Neil Gaiman: How to Make Success Happen
Charles Chu

I like how Neil Gaiman thinks tremendously. I didn’t go to university and see no reason to do so. I’m a creative who loves to tell stories whether through books, movies or recordings. The internet has given people a plethora of opportunities to show their skills, but FEAR is what stops them. No one wants to face harsh criticism, trolling (remember Rebecca Black and her single “Friday”, or how 50 Shades of Grey became… a hit?), or messing up that one and only opportunity to show what they’ve got before getting tossed aside like amateur contestants on American Idol. We live in a dangerous age because the internet is good and bad, yet these days more seemingly bad thanks to ridiculous memes, people getting famous for viral videos or sex tapes, online bullying, and so much more. Those who want to share their creativity fear the hostile criticism the most. People are looking for ANY excuse to judge someone other than themselves. So it feels like the first post of an opinion, video, story, picture, etc., is greater risk than anything else.
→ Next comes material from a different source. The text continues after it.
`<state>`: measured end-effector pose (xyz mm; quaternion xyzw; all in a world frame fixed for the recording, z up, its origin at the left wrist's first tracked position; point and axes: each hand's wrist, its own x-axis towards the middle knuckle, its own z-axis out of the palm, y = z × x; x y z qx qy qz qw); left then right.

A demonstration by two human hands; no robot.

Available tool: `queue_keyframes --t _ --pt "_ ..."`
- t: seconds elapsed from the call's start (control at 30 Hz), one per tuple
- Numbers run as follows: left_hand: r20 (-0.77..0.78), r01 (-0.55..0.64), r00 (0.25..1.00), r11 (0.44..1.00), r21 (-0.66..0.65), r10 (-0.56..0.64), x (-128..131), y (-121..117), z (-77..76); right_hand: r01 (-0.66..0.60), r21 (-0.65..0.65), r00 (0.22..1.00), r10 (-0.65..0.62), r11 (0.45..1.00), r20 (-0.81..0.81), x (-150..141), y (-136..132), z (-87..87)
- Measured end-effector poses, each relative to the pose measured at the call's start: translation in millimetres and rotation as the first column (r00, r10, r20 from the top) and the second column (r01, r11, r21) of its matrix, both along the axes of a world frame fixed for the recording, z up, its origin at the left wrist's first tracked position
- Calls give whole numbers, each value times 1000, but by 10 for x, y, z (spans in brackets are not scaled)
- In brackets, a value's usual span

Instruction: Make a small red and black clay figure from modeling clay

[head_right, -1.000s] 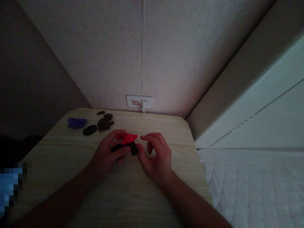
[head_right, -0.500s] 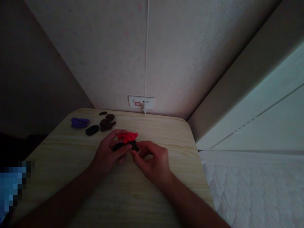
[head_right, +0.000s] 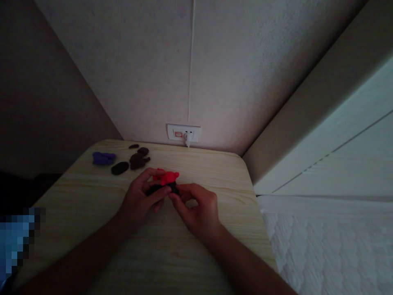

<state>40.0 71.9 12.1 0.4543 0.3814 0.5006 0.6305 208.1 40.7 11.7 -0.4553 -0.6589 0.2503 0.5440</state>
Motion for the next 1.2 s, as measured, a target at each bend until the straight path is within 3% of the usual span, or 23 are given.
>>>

At the same time, we’re supposed to learn from our mistakes and work past the bullying to better ourselves. The ones who don’t listen, refuse to acknowledge where they failed with their audience and don’t strive to make improvements are the ones who will suffer the most. Those who are accountable for seeing what worked and what didn’t, allow more chances to grow and prove themselves to the world and thus have all the more opportunity to make a name for themselves in what they love to do.